| Requirement |
Your answer should be the line containing "Drill #6 — Where does the slim" and each line after it through the end of the data below, repeated exactly.

Segment Start: Information provided

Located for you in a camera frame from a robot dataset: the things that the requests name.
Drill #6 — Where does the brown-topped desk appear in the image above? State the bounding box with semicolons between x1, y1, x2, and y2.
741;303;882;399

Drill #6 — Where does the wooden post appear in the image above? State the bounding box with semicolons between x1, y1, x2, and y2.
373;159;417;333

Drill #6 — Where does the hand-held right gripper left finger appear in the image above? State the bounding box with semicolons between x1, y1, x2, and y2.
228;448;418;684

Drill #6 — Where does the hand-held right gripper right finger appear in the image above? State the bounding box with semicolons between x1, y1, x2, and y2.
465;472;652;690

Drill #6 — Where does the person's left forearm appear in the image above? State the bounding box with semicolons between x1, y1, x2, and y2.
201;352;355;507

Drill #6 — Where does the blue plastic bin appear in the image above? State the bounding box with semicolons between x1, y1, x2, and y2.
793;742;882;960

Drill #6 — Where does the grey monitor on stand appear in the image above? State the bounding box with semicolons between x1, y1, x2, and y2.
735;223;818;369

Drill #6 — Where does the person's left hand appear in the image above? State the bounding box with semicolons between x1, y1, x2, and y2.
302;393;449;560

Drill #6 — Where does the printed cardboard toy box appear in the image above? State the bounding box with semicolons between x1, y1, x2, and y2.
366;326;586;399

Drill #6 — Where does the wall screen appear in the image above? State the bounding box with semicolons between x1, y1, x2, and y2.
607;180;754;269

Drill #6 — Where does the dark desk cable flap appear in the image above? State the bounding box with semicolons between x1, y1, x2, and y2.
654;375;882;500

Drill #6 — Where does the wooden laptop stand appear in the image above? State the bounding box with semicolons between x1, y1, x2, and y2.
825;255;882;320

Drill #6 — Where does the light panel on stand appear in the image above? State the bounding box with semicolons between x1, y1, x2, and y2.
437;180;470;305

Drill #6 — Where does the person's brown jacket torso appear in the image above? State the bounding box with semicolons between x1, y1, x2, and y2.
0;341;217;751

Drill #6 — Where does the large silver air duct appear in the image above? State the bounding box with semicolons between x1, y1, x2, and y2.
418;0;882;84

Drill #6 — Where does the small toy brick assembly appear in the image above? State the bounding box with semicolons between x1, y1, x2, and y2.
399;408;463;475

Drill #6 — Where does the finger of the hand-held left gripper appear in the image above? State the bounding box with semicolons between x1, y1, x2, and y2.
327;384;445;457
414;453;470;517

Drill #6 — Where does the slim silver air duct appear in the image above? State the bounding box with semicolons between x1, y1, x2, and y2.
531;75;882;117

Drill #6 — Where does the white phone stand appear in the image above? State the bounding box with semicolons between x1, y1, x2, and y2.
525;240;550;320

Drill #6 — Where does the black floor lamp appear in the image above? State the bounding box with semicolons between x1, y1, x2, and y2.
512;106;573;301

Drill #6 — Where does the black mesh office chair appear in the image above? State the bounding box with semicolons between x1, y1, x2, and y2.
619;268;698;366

Segment End: Information provided

| Solution to this problem |
Drill #6 — Where does the slim silver air duct appear in the image above? State the bounding box with semicolons between x1, y1, x2, and y2.
531;75;882;117

Drill #6 — Where does the white phone stand appear in the image above? State the bounding box with semicolons between x1, y1, x2, and y2.
525;240;550;320

Drill #6 — Where does the black floor lamp appear in the image above? State the bounding box with semicolons between x1, y1, x2, and y2.
512;106;573;301

Drill #6 — Where does the black mesh office chair appear in the image above? State the bounding box with semicolons between x1, y1, x2, and y2.
619;268;698;366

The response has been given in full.